Sometime leading up to Thanksgiving last year I started to write a post based on this photograph. I really liked the photograph, but I wasn’t quite sure what to say. I began, “There are two kinds of people, those who stack rocks and those who kick them down.” There’s a triangular piece of dirt with a tree trunk in the middle belonging to St. Timothy’s Catholic Church that one walks past to reach the back entrance of the market. On the majority of my trips I pass that spot. For the longest time I would find a delightful miracle as I turned. Rocks stacked artfully on rocks. But then I noticed that very often the next day there wouldn’t be two rocks standing. The whole design was turned into a jumble of rocks and dirt and disorder. I tried to set some of the designs right, but found that I lacked both the skill and the necessary patience. Then I notice that the rocks went unstacked, and stayed unstacked for several months.
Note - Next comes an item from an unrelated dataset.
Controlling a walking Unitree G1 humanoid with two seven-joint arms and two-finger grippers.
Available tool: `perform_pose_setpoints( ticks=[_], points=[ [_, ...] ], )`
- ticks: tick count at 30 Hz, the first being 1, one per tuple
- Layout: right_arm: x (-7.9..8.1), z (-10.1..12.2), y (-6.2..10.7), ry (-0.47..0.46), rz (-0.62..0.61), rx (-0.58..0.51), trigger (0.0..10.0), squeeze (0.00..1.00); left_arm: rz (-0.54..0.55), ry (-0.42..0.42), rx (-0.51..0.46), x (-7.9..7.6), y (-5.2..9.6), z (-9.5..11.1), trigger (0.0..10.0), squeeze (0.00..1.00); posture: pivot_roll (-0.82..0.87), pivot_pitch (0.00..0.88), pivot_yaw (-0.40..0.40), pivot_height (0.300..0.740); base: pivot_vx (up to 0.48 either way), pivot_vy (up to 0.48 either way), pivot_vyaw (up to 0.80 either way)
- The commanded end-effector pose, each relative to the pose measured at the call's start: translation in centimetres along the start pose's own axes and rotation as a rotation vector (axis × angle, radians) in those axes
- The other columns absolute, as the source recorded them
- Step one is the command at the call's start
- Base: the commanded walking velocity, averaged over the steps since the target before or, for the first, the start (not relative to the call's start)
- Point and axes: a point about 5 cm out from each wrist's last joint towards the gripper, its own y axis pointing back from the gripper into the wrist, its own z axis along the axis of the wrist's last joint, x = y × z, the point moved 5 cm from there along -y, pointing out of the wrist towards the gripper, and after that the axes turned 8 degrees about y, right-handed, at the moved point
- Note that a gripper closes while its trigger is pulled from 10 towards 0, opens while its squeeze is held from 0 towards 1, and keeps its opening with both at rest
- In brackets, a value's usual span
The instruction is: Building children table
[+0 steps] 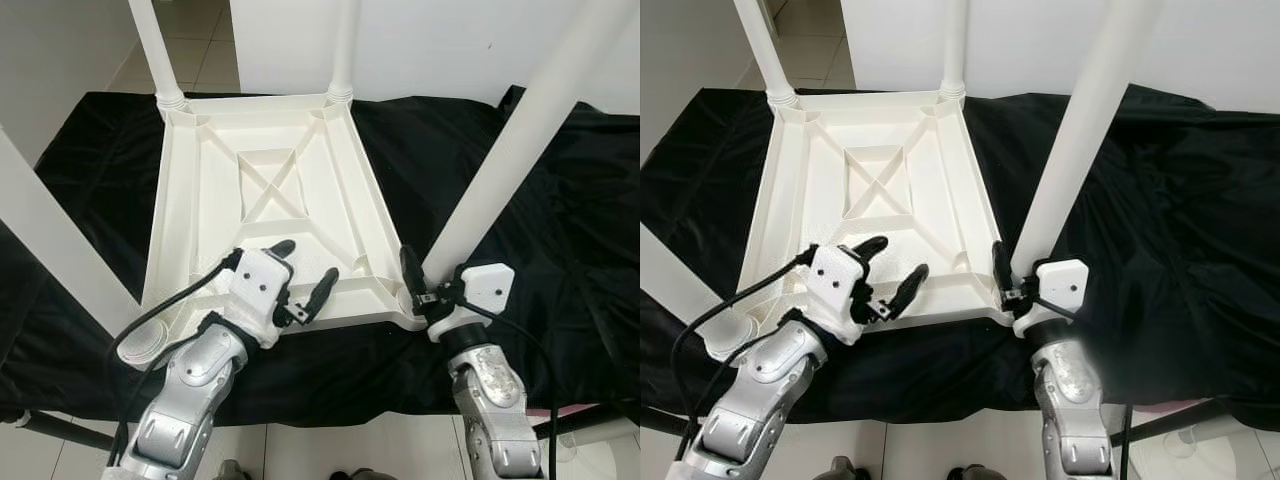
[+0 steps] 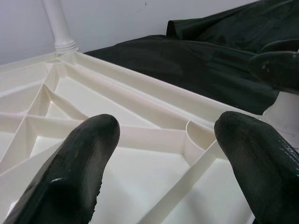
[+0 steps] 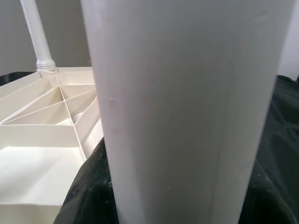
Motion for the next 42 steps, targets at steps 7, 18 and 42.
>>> perform_pose_setpoints(
  ticks=[7,18,42],
  points=[
    [2.4,-0.1,-1.0,-0.047,0.036,0.007,10.0,0.0,-0.019,0.0,0.025,-1.0,0.0,-0.6,10.0,0.0,-0.05,0.148,-0.019,0.74,0.0,0.0,0.0],
    [5.9,-1.5,-3.8,-0.07,0.106,0.033,10.0,0.0,-0.021,-0.037,0.029,-1.1,-0.3,-0.9,10.0,0.0,-0.03,0.134,-0.03,0.74,0.0,0.0,0.0],
    [2.6,-1.3,-1.7,0.023,-0.084,0.001,10.0,0.79,0.035,-0.032,0.077,-0.4,-0.3,-1.7,10.0,0.0,-0.03,0.126,-0.044,0.74,0.0,0.0,0.0]
  ],
)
The original post I deleted because it seemed very negative. When I found this photograph earlier this evening I realized that my statement had not been true. I couldn’t stack the rocks, but neither was I capable of kicking them down. The two kinds of people turned out to be a gross exaggeration. There were people who stacked rocks and there were certainly people who kicked them down, but these two groups were the exception to the rule. The groups may have been large, but the more I stared at this photograph, thinking of all the surprises and all the failures, I realized that each group was probably very small.

The person who stacked the rocks either gave up or moved on. The person who kicked them down now leaves his initials scratched into walls or doors, or breaks flowering plants. I think the vast majority of people simply ignored the rocks. It bothered me because I saw the miracle in them, the unlikely beauty. And it’s taken all this time to realize how wrong I was, how wrong I may still be. How do we encourage beauty without condemning ugliness?
 


One of the few flowers I know with confidence by name. This one was a few feet from my front doorstep when I found it, two or three feet beyond a leaf covered in droplets of water that I posted as Not Rain. When I went back to look two or three days later, it had opened.

Calla Lilies have been associated with the Virgin Mary for at least the last thousand years, and before that with Hera, wife of Zeus, in Greek mythology. They are symbolic of purity, owing to their stunning whiteness. But they are also funerary flowers symbolic of rebirth and resurrection, probably because they are not only beautiful, but extremely tenacious. They return from damage and neglect with an insensible determination.

The lilies in my patio garden were planted by a woman who lived next door from a heap of plants dug up and tossed in the trash. She carried them home, as she was want to do, dug a hole here and there, stuck them in and watered them, for a time at least. Since planting smaller flowers around them and watering them regularly, they have turned into a lush group of plants whose blooms seem endless. To use the epithet “crazy” for this woman would be to undersell her peculiarity. The police suggested that I document everything she said and did and take it to a judge in San Luis Obispo. But before that got very far the lady who owns the building had had enough. She gave her back her deposit with the understanding that if she ever set foot on the property again she would be arrested. It was a very stressful time, and I feel a tinge of regret.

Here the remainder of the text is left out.